▸ Required action
Required from the data below: the exact lines starting at the line containing "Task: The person" and ending at the line containing "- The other", with both ends kept and all pictures dropped.

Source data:

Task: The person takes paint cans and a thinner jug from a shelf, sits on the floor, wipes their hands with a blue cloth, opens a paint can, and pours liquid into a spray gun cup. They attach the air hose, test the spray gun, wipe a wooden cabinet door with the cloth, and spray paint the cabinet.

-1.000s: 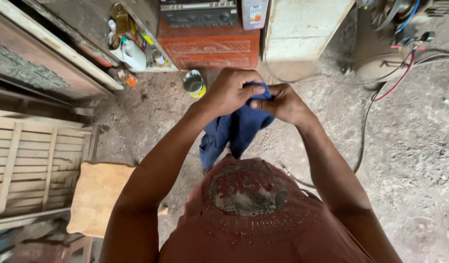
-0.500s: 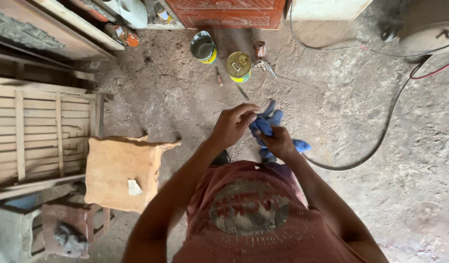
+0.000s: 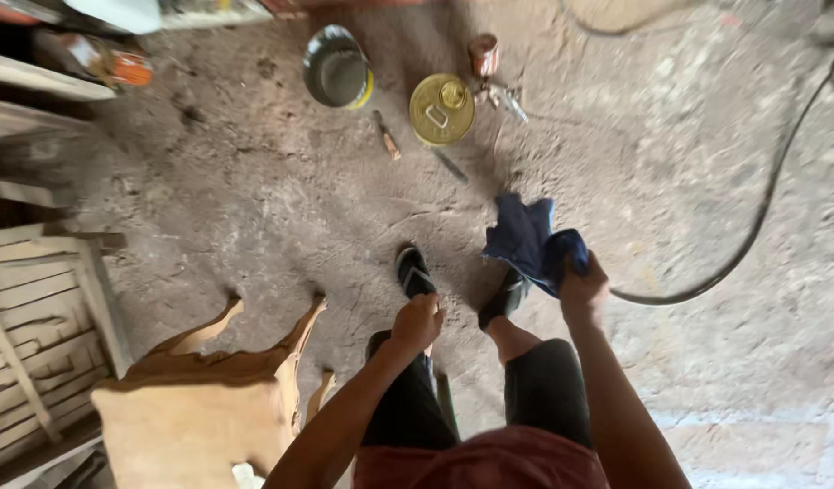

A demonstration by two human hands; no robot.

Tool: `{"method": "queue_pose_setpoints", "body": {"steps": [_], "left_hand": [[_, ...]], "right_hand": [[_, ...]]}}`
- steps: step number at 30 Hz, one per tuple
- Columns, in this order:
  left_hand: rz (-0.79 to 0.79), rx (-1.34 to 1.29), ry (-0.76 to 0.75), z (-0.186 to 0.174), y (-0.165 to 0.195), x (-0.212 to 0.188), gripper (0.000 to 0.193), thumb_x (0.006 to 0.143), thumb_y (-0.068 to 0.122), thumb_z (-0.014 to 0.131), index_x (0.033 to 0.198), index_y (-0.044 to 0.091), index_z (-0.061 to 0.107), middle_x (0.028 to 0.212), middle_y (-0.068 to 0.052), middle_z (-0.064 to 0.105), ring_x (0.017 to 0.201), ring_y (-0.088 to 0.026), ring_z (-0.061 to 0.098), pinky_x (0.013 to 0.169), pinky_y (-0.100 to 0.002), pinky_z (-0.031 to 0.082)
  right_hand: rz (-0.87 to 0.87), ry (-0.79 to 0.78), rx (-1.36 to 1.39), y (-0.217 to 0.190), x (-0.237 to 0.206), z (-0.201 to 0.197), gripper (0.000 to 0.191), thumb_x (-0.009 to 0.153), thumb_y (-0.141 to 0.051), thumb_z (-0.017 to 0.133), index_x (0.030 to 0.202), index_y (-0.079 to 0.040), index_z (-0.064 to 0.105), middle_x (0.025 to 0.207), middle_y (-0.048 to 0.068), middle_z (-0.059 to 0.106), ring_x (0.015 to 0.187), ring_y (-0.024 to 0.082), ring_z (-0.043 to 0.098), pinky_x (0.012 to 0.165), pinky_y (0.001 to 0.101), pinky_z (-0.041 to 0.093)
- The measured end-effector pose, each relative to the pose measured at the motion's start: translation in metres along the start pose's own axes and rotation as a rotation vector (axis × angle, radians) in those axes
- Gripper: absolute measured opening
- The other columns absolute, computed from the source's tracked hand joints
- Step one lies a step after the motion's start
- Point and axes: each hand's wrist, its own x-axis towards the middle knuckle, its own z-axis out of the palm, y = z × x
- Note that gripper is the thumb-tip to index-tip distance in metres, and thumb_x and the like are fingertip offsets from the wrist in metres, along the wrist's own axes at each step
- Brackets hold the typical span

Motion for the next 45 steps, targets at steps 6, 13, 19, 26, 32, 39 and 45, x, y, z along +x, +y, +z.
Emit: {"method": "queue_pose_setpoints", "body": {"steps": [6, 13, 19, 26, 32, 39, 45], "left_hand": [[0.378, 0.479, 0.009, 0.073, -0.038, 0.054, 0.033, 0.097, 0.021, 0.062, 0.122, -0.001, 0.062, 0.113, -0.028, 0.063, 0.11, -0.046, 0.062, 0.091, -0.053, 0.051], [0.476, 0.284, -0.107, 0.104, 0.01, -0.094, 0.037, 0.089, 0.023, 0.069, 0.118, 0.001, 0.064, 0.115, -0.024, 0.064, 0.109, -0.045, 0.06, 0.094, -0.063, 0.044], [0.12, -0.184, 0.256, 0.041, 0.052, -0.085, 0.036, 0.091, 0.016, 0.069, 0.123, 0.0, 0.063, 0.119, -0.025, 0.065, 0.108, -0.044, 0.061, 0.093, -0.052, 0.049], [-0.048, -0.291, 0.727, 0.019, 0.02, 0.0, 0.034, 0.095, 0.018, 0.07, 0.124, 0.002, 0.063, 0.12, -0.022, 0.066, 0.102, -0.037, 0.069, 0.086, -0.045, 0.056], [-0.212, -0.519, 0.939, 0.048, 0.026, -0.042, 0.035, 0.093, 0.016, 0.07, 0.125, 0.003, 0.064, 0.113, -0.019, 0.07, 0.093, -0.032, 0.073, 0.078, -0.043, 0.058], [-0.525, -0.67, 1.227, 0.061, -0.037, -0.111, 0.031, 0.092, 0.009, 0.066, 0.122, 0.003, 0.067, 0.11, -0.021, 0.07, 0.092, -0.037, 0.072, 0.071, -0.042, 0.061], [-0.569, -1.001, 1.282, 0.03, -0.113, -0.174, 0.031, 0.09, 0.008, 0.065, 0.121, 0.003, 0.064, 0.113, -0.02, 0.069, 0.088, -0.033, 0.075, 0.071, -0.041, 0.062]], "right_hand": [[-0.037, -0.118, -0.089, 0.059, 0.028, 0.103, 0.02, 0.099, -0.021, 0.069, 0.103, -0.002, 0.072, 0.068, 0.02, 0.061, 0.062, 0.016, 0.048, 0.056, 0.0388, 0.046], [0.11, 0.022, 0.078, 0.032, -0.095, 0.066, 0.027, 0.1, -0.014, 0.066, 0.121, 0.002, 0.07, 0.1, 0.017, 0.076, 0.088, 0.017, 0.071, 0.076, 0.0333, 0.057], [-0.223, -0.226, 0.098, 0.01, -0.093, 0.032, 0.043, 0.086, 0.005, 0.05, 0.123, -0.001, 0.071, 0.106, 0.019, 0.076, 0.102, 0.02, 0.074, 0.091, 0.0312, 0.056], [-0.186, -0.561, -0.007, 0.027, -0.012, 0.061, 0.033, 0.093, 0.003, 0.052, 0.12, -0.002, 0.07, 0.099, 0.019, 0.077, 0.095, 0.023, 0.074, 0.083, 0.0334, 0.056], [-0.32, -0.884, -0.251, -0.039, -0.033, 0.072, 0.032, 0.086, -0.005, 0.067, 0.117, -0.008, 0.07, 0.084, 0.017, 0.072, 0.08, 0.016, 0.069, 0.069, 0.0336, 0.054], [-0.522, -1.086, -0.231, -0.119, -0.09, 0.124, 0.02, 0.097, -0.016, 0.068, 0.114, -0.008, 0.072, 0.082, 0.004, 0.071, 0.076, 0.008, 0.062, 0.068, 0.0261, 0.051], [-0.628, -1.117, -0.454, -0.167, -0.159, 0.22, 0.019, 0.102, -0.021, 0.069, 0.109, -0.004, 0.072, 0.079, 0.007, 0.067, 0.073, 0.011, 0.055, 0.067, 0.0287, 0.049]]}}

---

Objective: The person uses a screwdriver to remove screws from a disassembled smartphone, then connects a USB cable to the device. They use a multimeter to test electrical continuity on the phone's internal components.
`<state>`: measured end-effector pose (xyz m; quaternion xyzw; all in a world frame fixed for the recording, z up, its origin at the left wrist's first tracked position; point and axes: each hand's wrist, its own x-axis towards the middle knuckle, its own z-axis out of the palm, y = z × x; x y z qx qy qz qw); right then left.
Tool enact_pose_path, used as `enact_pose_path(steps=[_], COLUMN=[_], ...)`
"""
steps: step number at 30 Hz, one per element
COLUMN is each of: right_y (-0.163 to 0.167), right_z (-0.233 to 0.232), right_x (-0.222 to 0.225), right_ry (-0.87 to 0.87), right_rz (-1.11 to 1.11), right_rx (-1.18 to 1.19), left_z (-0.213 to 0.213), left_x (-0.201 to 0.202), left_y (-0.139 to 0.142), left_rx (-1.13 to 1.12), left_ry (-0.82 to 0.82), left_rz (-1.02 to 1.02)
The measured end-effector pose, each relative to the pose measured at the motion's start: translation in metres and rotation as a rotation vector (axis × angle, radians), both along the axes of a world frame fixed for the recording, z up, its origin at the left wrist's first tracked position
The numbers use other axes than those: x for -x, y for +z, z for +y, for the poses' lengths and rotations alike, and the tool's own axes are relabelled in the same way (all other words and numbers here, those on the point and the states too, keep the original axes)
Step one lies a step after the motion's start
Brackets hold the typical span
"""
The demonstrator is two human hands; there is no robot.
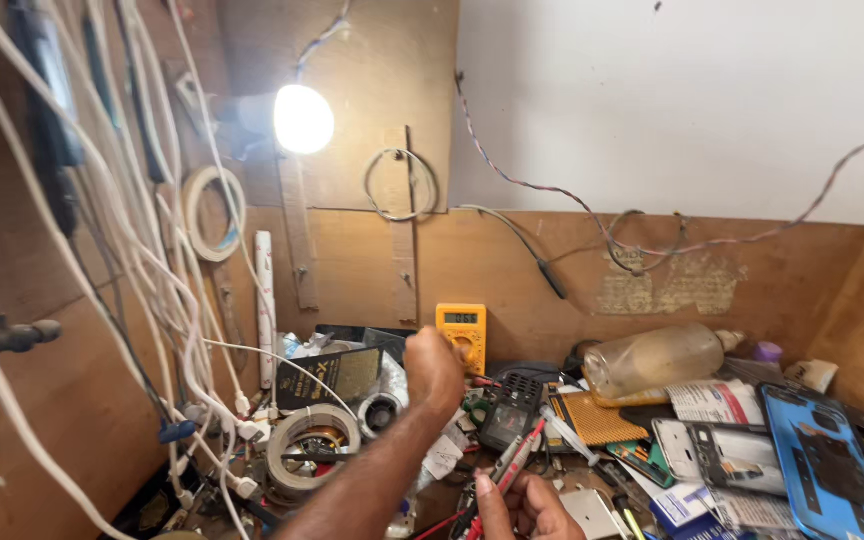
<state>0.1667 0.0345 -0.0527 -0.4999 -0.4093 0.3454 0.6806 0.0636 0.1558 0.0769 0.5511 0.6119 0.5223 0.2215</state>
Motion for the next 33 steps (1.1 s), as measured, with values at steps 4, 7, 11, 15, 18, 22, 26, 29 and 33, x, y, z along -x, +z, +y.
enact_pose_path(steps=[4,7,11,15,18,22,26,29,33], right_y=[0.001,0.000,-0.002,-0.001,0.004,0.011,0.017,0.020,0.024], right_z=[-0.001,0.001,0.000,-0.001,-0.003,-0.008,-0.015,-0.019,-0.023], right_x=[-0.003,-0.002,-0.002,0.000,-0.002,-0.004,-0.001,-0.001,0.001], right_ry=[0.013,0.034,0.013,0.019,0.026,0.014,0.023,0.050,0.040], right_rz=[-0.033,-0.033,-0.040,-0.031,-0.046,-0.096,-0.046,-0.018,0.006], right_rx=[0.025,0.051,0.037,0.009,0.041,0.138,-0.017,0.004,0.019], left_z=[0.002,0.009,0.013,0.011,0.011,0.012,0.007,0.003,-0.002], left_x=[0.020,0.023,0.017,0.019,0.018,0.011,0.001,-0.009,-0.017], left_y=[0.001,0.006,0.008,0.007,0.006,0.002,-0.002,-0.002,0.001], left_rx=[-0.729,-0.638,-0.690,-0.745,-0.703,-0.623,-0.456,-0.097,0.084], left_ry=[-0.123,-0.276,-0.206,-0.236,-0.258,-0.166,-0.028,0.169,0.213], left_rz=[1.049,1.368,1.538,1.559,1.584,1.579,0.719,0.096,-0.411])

▸ Exercise response
Task: The person takes paint cans and a thinner jug from a shelf, sits on the floor, wipes their hands with a blue cloth, opens a paint can, and pours liquid into a spray gun cup. They attach the air hose, test the spray gun, wipe a wooden cabinet door with the cloth, and spray paint the cabinet.

-1.000s: 
-0.500s: 
+0.000s: 

A demonstration by two human hands; no robot.

Tool: `{"method": "queue_pose_setpoints", "body": {"steps": [_], "left_hand": [[_, ...]], "right_hand": [[_, ...]]}}`
- steps: step number at 30 Hz, one per tuple
- Columns, in this order:
  left_hand: rz (-0.79 to 0.79), rx (-1.34 to 1.29), ry (-0.76 to 0.75), z (-0.186 to 0.174), y (-0.165 to 0.195), x (-0.212 to 0.188), gripper (0.000 to 0.193), thumb_x (0.006 to 0.143), thumb_y (-0.068 to 0.122), thumb_z (-0.014 to 0.131), index_x (0.033 to 0.198), index_y (-0.044 to 0.091), index_z (-0.061 to 0.107), middle_x (0.028 to 0.212), middle_y (-0.068 to 0.052), middle_z (-0.064 to 0.105), ring_x (0.017 to 0.201), ring_y (-0.088 to 0.026), ring_z (-0.061 to 0.098), pinky_x (0.013 to 0.169), pinky_y (-0.100 to 0.002), pinky_z (-0.031 to 0.082)
  right_hand: rz (-0.87 to 0.87), ry (-0.79 to 0.78), rx (-1.36 to 1.39), y (-0.217 to 0.190), x (-0.237 to 0.206), z (-0.201 to 0.197), gripper (0.000 to 0.191), thumb_x (-0.009 to 0.153), thumb_y (-0.141 to 0.051), thumb_z (-0.017 to 0.133), index_x (0.030 to 0.202), index_y (-0.079 to 0.040), index_z (-0.064 to 0.105), middle_x (0.025 to 0.207), middle_y (-0.048 to 0.068), middle_z (-0.059 to 0.106), ring_x (0.015 to 0.187), ring_y (-0.024 to 0.082), ring_z (-0.043 to 0.098), pinky_x (0.012 to 0.165), pinky_y (0.001 to 0.101), pinky_z (-0.041 to 0.093)
- The measured end-effector pose, each relative to the pose measured at the motion's start: translation in metres along the start pose's own axes and rotation as a rotation vector (axis × angle, radians) in those axes
- Gripper: absolute measured opening
- The other columns absolute, computed from the source's tracked hand joints

The required output is complete.